§ **Work request**
Transcribe only part of the material below: the lines from the one containing "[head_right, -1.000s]" through the one containing "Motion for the", inclusive, exactly as written.

── Dataset section

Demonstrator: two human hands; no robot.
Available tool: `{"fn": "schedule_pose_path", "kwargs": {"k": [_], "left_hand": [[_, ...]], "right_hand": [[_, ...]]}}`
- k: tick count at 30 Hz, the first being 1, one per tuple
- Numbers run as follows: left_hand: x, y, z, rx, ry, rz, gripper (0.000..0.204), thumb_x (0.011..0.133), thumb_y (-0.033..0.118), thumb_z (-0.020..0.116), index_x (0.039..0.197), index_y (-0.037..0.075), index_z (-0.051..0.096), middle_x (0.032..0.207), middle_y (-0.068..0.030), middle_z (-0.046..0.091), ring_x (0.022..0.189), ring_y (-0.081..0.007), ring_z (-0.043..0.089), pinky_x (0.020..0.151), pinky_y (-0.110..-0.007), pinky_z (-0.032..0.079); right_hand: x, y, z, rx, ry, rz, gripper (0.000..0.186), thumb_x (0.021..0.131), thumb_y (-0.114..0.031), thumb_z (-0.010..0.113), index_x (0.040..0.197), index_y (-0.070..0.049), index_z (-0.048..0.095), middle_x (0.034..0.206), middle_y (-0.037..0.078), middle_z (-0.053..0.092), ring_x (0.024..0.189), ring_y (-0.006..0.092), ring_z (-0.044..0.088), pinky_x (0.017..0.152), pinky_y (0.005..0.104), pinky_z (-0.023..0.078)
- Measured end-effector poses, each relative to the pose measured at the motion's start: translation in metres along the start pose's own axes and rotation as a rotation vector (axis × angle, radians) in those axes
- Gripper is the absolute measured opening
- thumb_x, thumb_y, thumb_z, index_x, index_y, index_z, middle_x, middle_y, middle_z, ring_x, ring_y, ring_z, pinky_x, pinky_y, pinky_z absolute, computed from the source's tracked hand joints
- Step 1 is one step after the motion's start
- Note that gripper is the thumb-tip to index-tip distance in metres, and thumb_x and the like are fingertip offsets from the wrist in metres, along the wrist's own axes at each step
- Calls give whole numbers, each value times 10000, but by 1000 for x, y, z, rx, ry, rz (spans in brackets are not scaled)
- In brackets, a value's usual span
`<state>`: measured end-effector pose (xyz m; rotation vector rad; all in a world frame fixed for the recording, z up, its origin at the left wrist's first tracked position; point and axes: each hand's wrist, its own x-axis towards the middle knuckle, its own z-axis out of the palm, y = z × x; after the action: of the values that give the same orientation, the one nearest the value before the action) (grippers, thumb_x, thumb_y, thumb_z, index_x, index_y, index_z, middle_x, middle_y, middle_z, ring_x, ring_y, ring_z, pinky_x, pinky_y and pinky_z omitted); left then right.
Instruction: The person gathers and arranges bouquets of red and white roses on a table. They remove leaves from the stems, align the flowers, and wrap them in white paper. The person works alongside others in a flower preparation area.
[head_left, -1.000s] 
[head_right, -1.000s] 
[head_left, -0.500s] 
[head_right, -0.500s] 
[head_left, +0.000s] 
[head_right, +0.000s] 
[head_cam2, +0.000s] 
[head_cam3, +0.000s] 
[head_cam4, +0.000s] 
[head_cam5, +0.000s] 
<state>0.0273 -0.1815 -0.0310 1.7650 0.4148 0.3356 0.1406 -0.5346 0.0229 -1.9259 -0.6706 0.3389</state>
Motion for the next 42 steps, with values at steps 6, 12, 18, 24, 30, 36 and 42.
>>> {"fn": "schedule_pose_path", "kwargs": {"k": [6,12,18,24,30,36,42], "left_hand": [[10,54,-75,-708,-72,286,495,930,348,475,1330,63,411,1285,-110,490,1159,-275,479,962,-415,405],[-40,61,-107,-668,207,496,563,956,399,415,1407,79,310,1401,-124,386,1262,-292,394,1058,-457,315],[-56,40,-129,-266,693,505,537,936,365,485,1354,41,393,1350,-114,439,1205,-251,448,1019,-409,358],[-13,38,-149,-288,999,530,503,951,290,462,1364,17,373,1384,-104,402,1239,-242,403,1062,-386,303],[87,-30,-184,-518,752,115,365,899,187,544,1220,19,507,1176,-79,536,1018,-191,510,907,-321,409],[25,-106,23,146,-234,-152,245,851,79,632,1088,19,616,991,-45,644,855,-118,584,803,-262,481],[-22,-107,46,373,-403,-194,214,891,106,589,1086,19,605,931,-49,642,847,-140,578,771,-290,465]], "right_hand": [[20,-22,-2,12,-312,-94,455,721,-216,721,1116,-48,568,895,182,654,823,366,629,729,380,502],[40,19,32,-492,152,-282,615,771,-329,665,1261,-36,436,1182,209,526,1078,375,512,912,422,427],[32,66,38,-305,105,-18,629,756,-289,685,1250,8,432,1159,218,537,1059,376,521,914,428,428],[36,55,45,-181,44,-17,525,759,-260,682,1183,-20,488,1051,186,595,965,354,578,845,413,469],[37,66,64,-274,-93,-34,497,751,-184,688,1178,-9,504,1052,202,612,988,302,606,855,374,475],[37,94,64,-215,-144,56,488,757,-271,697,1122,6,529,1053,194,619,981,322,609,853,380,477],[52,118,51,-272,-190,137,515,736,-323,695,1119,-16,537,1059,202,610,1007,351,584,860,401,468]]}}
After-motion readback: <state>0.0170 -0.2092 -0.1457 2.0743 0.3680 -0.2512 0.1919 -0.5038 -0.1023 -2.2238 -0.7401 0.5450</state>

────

§ **Completed exercise**
[head_right, -1.000s] 
[head_left, -0.500s] 
[head_right, -0.500s] 
[head_left, +0.000s] 
[head_right, +0.000s] 
[head_cam2, +0.000s] 
[head_cam3, +0.000s] 
[head_cam4, +0.000s] 
[head_cam5, +0.000s] 
<state>0.0273 -0.1815 -0.0310 1.7650 0.4148 0.3356 0.1406 -0.5346 0.0229 -1.9259 -0.6706 0.3389</state>
Motion for the next 42 steps, with values at steps 6, 12, 18, 24, 30, 36 and 42.

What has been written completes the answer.